Hello all I've got a small catering job for an office party of 30. They are wanting pulled pork, chicken by the piece, two sides and dessert. I've done plenty of pulled pork and pulled chicken together, I'm just a little confused about how much to figure on the chicken pieces along with the pulled pork. They never really specified which pieces they wanted but I have some whole chickens on hand i would like to cut up and use. If any one could give me some suggestions on how many pieces to figure along with the pork I would appreciate it. It's for a Hearing and Cooling Company so I'm guessing mostly middle age males. Thank in advance


----------



## HalfSmoked (Jan 2, 2019)

Using PP as sandwiches?  
If so with sides probably a sandwich per person and on the average 1 piece of chicken. So I would go with 2 per person for half the group and you should be fine.
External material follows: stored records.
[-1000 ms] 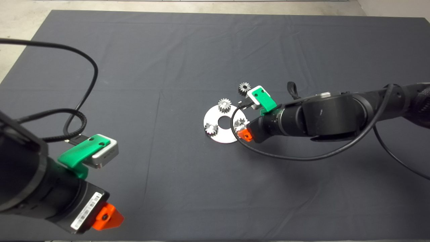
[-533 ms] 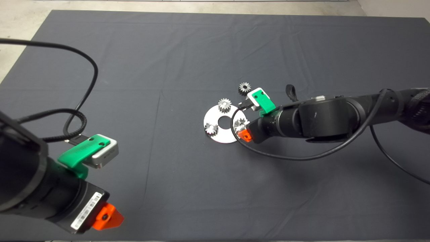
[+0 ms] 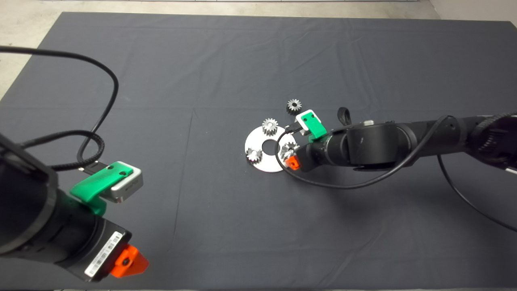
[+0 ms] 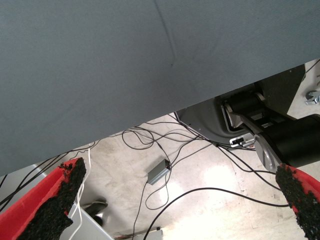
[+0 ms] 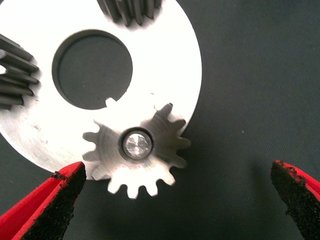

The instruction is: Remove an incorrectly installed larger gear and replace it with the correct smaller gear

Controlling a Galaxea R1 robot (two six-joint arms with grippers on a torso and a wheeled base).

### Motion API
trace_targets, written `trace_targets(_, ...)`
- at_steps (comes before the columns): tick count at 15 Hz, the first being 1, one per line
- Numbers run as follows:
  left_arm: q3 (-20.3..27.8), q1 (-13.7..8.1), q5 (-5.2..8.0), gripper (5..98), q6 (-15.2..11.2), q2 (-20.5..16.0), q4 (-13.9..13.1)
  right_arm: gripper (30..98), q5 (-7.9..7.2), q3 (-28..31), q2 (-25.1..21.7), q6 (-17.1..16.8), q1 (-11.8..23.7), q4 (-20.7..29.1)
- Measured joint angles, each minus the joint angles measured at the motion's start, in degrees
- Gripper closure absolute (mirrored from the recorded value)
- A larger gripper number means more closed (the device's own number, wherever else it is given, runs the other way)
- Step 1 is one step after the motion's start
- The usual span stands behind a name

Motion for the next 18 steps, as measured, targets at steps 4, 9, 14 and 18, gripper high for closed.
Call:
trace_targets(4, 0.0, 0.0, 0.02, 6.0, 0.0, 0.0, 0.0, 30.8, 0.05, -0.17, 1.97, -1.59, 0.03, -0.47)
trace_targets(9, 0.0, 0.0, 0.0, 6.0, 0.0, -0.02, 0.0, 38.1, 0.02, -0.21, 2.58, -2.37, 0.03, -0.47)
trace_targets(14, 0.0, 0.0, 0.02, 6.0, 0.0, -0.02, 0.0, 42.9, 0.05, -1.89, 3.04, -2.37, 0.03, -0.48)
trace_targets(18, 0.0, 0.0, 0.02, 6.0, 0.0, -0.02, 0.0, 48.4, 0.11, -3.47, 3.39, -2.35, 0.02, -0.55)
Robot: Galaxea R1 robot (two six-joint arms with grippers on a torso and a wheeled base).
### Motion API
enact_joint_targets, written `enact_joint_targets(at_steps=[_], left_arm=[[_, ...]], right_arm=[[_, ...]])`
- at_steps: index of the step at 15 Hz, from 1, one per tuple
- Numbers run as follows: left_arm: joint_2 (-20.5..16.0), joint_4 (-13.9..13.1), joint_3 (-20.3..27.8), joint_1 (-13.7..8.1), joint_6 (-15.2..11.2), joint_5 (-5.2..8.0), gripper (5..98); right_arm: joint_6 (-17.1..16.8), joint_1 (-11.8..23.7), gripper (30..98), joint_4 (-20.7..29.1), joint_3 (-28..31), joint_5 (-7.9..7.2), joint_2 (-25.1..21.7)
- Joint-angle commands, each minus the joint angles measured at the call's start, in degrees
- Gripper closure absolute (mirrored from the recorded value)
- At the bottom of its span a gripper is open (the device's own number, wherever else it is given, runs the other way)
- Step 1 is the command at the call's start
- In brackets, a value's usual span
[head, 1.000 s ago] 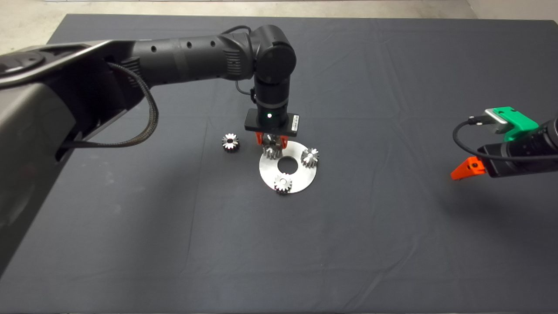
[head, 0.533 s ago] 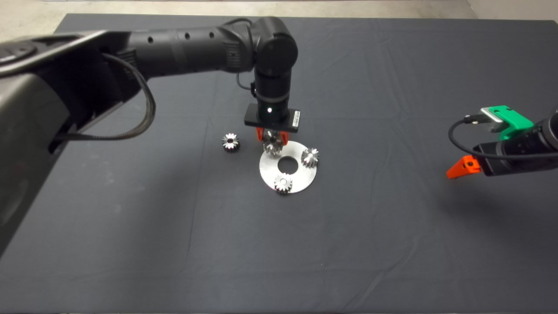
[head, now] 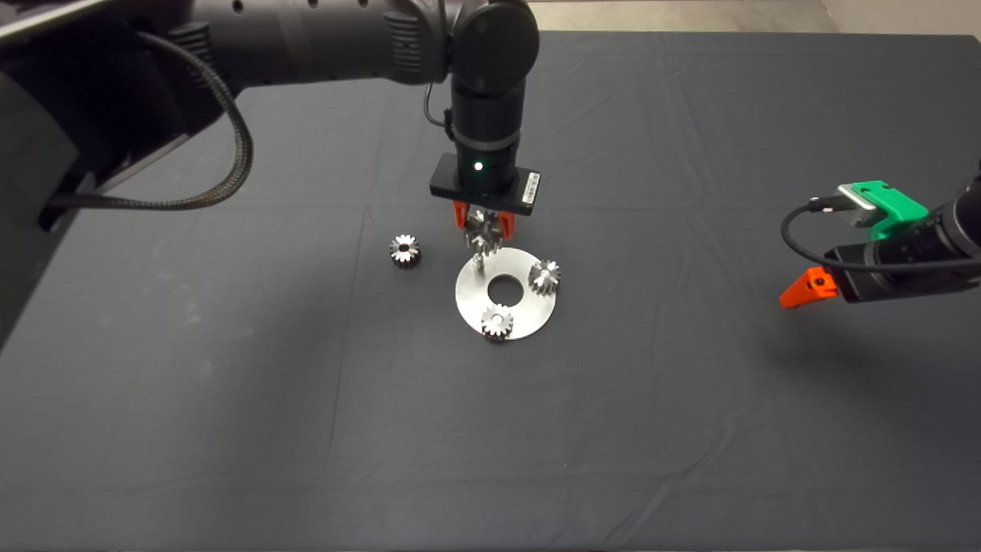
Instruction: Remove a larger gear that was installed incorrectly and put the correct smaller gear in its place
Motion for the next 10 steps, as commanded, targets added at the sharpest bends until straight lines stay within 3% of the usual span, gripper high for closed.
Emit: enact_joint_targets(at_steps=[1, 3, 5, 7, 9, 10], left_arm=[[-21.6, 6.9, 20.3, -2.4, -8.2, 2.57, 66.4], [-31.0, 11.0, 27.3, -2.1, -10.1, 2.44, 66.5], [-38.5, 16.8, 33.0, 0.2, -11.9, 1.34, 66.5], [-41.4, 20.9, 34.5, 3.8, -12.0, 1.07, 66.5], [-41.7, 21.1, 35.2, 6.3, -12.1, 0.40, 66.6], [-41.3, 21.1, 35.3, 7.0, -12.2, -0.66, 66.6]], right_arm=[[0.3, 3.6, 31.6, 1.5, 2.0, -5.43, 0.2], [0.4, 4.1, 31.6, 1.5, 3.4, -5.25, -0.2], [0.5, 4.2, 31.6, 1.5, 3.5, -5.30, -0.6], [0.6, 4.2, 31.6, 1.7, 4.0, -5.34, -1.1], [0.8, 4.1, 31.6, 1.7, 5.6, -5.34, -1.3], [1.1, 4.1, 31.6, 1.7, 5.7, -5.34, -1.2]])
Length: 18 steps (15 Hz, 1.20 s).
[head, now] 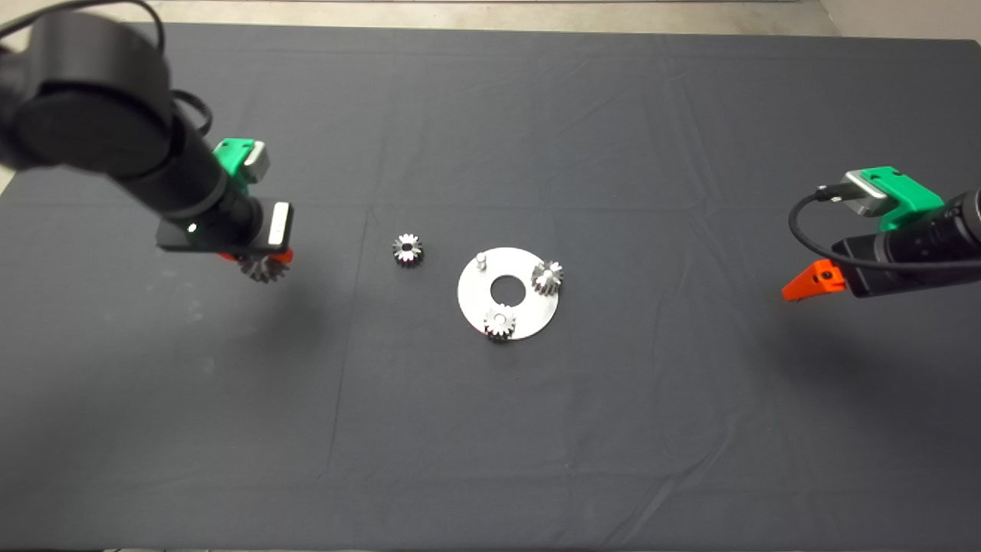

Sides are usually 1/2 cup person so again go a little heavy and you will be fine.

Warren


----------



## SmokinAl (Jan 2, 2019)

Here is a pretty neat calculator for figuring out how much food to serve any size group.
Al


----------



## daveomak (Jan 2, 2019)

Call the office party that hired you and ask them...  You don't want to deliver something they don't want...


----------